By default R runs on a single processor. Most computers today have 4-8 processors. If you spread the work out to multiple processors you can decrease the amount of time it takes to run by significantly. For example: a script that takes 1 hour to run can potentially take 0.5 hours with 2 processors, or 15 minutes with 4 processors. To make your scripts run across multiple processors, you’ll have to make some slight adjustments to your code.

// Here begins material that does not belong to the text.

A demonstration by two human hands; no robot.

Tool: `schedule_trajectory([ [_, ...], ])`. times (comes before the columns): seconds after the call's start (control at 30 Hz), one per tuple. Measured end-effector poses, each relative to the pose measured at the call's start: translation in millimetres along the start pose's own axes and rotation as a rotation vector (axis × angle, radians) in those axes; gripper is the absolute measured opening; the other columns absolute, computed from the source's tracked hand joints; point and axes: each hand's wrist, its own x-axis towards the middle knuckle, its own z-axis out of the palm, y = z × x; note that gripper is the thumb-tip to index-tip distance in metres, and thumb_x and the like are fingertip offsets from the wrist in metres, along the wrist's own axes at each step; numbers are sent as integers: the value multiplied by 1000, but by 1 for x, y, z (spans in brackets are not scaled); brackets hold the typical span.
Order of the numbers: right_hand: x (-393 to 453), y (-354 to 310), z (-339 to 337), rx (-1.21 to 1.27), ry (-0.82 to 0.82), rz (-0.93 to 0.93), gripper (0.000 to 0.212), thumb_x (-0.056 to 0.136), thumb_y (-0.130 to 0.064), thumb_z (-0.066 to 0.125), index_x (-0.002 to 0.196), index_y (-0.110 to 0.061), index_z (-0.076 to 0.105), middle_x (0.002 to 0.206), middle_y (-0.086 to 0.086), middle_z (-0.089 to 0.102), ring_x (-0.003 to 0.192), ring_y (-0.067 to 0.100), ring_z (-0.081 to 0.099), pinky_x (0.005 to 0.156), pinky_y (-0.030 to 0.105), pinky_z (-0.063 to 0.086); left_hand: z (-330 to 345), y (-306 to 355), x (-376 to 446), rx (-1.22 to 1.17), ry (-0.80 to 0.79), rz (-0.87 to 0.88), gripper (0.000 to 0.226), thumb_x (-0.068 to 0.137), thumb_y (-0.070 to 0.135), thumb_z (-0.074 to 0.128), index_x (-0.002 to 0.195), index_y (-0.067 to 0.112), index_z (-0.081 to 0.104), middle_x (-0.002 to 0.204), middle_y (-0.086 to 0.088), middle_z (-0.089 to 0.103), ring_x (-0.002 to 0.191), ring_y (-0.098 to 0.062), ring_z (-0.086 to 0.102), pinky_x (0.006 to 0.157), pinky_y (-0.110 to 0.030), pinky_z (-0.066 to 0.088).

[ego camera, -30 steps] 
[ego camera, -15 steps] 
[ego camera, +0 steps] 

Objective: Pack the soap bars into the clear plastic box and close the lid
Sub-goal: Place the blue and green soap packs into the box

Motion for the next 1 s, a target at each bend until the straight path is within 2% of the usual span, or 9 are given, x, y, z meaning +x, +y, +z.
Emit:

If your code uses lapply to run your main function to many items (e.g. fitting a model to each species), you can swap it for mclapply from the parallel package without making any substantial changes. For more details and advanced uses, here are 2 short tutorials that go over this:

Some quick notes: * If your code already uses functions and for loops, it should be very easy to make it parallel, unless each pass through the loop depends on the outcome from previous passes. * On your own computer, never set the amount of processors used to the max available. This will take away all the processing power needed to run the operating system, browser, and other programs, and could potentially crash your computer. To test out parallel code on my computer I set the number of processors to use at 2 (out of 8 available).

Batchtools

Recently, the R package batchtools has made simple parallel job submissions in R much easier. No more bash scripting, just submit a set of jobs by mapping a function to a list of inputs. Here is an example.

library(batchtools)

#Batchtools tmp registry
reg = loadRegistry(file.dir = NA, seed = 1)
print(reg)
print("registry created")

print(reg)
# Toy function  that just sleeps
fun = function(n) {
  Sys.sleep(10)
  t<-Sys.time()
  print(paste("worker", n, "time is",t))
  return(t)
}

#batchtools submission
reg$cluster.functions=makeClusterFunctionsSlurm(template = "detection_template.tmpl", array.jobs = TRUE,nodename = "localhost", scheduler.latency = 1, fs.latency = 65)
ids = batchMap(fun,args=list(n=seq(1:10)), reg = reg)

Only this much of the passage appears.